Please, follow the following instructions when you develop the WEB app.
If your page is visited by a teacher or an administrator, you have to put the following code (between <?php
and ?>
tags) to authorize or deny the user to access this page.
- Here is the code to put in the visible page:
if (isset($_SESSION["logged"]) && ($_SESSION["role"] == 1)){
// Your code
} else {
echo 'You are not authorized to access this page!<br/><a href="index.php">Go to home page</a>';
}
- Also, you have to put a similar code in the pages which connect to the database (in "includes/dynamic"):
if(isset($_SESSION["logged"]) && ($_SESSION["role"] == 1) && ($_SESSION['token'] == $token)){
// Your code
}
The roles are:
- 1: administrator
- 2: teacher
- 3: student
You have to replace the role you want: $_SESSION["role"] == 1
.
Please, take a look on some pages that have implemented this type of code.
If your page contains a form, you have to add a token to secure the form (avoid CSRF).

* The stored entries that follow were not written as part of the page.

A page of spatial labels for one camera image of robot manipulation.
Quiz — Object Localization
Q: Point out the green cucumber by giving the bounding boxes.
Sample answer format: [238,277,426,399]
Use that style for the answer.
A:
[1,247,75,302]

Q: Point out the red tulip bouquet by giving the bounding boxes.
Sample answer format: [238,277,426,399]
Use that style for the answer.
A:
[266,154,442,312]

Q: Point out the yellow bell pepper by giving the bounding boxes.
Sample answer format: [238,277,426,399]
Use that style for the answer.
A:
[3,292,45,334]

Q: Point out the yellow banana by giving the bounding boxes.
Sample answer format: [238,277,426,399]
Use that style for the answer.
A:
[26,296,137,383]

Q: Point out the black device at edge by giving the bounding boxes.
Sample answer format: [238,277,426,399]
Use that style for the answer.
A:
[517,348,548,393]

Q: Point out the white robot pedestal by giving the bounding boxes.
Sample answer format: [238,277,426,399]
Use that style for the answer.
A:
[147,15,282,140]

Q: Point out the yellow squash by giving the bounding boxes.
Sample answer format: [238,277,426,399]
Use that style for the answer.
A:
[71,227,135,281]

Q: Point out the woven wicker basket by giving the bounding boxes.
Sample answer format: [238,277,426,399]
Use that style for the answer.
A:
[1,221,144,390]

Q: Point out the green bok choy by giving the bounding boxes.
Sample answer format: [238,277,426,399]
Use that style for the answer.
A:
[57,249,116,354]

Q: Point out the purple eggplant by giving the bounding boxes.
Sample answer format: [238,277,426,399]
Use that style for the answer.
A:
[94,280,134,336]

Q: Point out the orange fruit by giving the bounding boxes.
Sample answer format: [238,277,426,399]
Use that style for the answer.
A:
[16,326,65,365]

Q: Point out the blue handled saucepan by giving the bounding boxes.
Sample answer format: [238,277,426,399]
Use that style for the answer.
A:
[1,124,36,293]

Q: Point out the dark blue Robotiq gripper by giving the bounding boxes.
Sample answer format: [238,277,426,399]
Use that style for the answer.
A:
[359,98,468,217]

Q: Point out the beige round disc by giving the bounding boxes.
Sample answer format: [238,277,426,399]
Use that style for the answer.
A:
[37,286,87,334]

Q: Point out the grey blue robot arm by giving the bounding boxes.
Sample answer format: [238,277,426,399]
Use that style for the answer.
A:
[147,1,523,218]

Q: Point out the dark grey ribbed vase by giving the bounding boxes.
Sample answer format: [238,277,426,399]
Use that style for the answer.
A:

- This token is generated at the start of a form page, each time the user go in a page with a form:
$token = $_SESSION['token'] = md5(uniqid(mt_rand(),true));
- Then, the token is stored in the session and passed through the POST method, thanks to an input of type "hidden":
<input type="hidden" name="token" value='.$token.'>
- Finally, we get the token in the page that connect to the database:
$token = $_POST["token"];
- Consequently, if the "POST" token is equal to the token in session, it is good, else no:
if(isset($_SESSION["logged"]) && ($_SESSION["role"] == 1) && ($_SESSION['token'] == $token)){
// Your code
}
Please, take a look on some pages that have implemented this type of code.